Work through the entries below and report how many lines include "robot". The number alone is the answer.

============================================================

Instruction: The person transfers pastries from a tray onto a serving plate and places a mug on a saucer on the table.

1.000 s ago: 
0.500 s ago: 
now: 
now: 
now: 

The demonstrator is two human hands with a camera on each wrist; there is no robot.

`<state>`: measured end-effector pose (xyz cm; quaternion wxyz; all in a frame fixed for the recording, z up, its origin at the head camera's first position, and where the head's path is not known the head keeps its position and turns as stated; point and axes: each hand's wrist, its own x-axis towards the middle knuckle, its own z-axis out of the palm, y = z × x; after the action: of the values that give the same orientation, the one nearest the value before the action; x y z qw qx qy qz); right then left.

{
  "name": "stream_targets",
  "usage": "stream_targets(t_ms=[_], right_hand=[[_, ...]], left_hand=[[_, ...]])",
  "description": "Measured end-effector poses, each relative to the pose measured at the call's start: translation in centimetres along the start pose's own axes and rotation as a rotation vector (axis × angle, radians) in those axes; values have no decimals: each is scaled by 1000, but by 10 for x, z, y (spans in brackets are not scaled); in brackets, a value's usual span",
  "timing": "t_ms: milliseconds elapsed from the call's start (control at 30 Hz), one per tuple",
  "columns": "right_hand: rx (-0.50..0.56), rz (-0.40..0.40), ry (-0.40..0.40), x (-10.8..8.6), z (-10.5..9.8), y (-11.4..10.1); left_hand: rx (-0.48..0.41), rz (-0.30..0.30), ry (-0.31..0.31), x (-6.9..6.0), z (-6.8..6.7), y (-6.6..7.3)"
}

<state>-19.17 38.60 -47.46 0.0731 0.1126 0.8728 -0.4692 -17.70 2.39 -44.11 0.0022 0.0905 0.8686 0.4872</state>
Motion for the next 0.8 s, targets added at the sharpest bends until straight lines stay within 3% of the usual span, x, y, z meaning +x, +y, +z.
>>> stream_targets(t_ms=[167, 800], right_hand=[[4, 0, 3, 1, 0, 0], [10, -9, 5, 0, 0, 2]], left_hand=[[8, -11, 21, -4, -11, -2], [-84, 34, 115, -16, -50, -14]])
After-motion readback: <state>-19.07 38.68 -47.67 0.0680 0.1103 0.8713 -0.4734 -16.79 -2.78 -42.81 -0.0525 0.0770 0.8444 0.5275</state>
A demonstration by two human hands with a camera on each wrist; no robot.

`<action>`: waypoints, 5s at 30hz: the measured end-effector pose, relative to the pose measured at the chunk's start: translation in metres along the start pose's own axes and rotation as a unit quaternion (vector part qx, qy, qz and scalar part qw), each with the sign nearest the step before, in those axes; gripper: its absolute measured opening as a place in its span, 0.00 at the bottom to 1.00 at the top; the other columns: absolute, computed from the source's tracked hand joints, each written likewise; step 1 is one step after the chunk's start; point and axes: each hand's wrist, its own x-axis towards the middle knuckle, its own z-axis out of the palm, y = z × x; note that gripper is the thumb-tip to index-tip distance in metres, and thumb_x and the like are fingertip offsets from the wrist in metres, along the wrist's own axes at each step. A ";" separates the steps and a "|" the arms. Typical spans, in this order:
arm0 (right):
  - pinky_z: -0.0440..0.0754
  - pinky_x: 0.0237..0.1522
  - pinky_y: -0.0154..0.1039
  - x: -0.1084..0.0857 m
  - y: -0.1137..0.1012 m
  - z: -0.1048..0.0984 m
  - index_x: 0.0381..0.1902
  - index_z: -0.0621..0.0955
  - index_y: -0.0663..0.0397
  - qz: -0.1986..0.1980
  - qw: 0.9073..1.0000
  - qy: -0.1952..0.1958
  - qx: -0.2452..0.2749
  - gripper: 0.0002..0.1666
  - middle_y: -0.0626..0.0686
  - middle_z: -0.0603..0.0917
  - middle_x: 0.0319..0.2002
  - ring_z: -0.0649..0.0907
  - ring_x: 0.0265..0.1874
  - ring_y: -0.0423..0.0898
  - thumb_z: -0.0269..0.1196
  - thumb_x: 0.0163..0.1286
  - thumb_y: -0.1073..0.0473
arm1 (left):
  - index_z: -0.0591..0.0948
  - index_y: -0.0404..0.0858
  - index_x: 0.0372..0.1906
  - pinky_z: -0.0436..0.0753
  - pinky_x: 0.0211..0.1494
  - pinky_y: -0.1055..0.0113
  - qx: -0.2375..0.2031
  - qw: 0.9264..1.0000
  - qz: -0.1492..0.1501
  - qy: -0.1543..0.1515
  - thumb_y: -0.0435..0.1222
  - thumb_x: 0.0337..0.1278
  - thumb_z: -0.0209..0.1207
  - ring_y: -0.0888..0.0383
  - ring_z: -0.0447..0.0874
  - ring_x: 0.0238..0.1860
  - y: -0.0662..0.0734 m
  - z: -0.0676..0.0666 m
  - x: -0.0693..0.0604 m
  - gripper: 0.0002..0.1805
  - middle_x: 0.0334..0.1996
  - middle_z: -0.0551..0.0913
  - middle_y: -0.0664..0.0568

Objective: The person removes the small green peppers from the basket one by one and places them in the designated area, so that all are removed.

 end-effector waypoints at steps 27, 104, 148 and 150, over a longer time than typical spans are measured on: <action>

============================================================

- Task response:
2